• WORK ITEM:
Pick every line out of the entries below that holds the string "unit", and report them.

-*-

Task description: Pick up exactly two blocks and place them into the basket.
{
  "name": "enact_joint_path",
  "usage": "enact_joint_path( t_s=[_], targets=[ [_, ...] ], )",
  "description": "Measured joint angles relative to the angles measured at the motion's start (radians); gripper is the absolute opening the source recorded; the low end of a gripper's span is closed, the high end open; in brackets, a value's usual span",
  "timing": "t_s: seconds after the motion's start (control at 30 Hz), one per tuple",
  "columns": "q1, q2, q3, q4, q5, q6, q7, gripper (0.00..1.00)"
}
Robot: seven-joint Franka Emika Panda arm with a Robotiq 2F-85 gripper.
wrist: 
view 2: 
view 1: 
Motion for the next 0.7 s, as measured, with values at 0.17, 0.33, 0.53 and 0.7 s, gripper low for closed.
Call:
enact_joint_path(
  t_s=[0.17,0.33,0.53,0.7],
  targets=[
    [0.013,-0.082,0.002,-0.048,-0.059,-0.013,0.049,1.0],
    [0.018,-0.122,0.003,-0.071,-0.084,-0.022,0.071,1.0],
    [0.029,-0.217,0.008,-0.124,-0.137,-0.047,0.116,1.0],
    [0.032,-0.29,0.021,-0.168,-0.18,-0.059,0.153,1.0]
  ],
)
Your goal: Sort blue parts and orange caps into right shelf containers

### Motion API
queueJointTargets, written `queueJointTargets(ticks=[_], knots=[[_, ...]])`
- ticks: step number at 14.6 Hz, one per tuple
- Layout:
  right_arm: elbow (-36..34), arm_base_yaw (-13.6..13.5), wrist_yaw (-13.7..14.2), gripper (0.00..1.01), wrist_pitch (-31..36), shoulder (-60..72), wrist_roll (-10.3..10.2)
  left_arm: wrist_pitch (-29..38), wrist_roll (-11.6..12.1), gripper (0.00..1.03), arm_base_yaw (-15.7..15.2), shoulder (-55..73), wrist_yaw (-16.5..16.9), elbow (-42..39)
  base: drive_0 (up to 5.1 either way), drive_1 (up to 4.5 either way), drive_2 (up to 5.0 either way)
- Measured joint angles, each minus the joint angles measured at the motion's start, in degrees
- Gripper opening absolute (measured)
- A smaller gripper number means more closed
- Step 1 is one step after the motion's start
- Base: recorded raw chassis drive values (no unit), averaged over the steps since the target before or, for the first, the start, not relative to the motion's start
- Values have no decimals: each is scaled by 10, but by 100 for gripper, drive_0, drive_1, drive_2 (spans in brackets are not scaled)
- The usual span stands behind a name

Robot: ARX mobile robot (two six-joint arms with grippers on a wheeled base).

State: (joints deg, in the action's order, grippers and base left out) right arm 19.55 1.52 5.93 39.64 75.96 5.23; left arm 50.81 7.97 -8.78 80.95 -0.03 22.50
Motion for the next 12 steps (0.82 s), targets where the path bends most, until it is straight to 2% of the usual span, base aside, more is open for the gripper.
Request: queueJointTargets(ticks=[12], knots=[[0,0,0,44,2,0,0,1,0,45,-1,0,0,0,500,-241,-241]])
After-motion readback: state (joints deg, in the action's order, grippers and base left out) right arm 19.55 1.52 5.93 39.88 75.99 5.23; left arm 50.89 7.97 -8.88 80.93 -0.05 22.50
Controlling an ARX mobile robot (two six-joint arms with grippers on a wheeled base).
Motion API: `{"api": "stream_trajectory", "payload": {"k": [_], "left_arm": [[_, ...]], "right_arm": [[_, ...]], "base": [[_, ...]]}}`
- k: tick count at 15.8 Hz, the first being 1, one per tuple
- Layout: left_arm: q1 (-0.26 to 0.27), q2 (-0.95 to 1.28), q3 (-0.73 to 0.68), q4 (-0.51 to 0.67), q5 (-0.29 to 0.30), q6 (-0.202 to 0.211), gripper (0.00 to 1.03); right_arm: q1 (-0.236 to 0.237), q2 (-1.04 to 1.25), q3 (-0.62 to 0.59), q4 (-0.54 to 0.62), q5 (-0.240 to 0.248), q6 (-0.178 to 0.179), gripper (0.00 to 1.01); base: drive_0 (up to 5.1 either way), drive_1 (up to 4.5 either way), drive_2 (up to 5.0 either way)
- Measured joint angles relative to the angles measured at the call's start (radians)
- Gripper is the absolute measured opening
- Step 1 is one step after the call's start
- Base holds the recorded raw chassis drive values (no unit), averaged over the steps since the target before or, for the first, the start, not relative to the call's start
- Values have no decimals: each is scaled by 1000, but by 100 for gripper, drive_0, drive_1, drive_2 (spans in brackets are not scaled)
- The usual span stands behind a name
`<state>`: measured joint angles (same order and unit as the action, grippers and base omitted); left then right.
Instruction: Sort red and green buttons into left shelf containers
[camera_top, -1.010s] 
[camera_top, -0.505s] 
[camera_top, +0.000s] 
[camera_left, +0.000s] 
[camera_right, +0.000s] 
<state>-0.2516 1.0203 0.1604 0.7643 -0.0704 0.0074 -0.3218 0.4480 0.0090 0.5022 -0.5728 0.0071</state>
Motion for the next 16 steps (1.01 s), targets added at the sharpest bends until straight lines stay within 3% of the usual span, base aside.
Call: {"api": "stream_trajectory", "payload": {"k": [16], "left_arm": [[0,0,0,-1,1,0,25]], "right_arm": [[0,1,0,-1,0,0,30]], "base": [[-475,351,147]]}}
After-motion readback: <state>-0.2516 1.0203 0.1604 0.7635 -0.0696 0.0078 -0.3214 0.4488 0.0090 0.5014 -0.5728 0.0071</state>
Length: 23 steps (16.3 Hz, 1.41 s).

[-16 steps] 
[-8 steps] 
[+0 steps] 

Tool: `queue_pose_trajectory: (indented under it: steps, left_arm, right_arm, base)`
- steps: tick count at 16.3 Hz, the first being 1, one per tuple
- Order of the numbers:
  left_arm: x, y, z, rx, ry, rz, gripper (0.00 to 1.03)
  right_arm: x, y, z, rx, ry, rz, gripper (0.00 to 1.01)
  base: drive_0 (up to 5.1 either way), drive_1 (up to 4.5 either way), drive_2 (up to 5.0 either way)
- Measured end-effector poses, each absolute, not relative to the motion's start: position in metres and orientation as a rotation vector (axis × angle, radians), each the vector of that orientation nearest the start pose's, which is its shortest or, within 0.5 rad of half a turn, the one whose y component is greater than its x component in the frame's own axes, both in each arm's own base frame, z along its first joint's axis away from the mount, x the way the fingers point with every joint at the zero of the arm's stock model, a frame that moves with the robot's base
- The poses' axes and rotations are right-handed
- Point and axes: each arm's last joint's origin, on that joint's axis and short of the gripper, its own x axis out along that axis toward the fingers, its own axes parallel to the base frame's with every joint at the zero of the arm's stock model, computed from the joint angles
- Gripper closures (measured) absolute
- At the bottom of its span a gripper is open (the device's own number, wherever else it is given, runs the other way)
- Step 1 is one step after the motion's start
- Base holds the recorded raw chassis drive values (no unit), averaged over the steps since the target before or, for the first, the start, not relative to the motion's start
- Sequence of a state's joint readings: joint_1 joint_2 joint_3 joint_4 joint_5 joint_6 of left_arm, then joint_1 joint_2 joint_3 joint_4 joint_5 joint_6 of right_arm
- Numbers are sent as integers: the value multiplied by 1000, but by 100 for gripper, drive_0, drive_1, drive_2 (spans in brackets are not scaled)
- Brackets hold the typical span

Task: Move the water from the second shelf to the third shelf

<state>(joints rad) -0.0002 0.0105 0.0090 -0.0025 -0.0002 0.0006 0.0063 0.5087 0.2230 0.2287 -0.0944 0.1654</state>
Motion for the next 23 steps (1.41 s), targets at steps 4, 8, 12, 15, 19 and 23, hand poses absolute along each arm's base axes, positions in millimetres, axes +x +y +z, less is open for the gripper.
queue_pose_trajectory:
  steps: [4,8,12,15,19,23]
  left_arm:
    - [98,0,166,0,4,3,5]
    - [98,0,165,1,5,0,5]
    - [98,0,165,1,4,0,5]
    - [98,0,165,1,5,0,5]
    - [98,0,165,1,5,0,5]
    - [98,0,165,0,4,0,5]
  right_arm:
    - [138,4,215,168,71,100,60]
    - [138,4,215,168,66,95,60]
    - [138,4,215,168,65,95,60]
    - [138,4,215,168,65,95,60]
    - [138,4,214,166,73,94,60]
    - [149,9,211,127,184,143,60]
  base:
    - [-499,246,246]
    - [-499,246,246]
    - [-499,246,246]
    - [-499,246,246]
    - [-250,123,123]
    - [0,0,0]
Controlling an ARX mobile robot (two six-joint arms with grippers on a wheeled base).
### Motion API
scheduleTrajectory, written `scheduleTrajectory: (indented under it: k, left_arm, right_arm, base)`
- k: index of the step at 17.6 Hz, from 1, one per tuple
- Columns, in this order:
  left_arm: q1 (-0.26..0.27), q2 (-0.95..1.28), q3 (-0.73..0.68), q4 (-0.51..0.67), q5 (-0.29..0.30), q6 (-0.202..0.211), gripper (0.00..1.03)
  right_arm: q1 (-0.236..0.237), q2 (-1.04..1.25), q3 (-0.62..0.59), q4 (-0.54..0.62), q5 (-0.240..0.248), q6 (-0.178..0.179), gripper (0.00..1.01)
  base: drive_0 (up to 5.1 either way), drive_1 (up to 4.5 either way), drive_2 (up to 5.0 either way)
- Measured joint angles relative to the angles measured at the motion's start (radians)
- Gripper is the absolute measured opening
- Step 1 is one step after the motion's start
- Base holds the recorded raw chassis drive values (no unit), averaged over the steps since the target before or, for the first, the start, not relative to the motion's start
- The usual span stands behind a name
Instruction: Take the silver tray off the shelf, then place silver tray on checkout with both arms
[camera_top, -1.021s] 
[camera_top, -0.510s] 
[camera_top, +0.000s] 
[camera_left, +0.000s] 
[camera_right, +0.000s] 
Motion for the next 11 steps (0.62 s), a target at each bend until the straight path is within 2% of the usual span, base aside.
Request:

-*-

• RESULT:
- Base: recorded raw chassis drive values (no unit), averaged over the steps since the target before or, for the first, the start, not relative to the motion's start
- Base holds the recorded raw chassis drive values (no unit), averaged over the steps since the target before or, for the first, the start, not relative to the call's start
`<state>`: measured joint angles (same order and unit as the action, grippers and base omitted); left then right.
- Base holds the recorded raw chassis drive values (no unit), averaged over the steps since the target before or, for the first, the start, not relative to the motion's start
- Base holds the recorded raw chassis drive values (no unit), averaged over the steps since the target before or, for the first, the start, not relative to the motion's start

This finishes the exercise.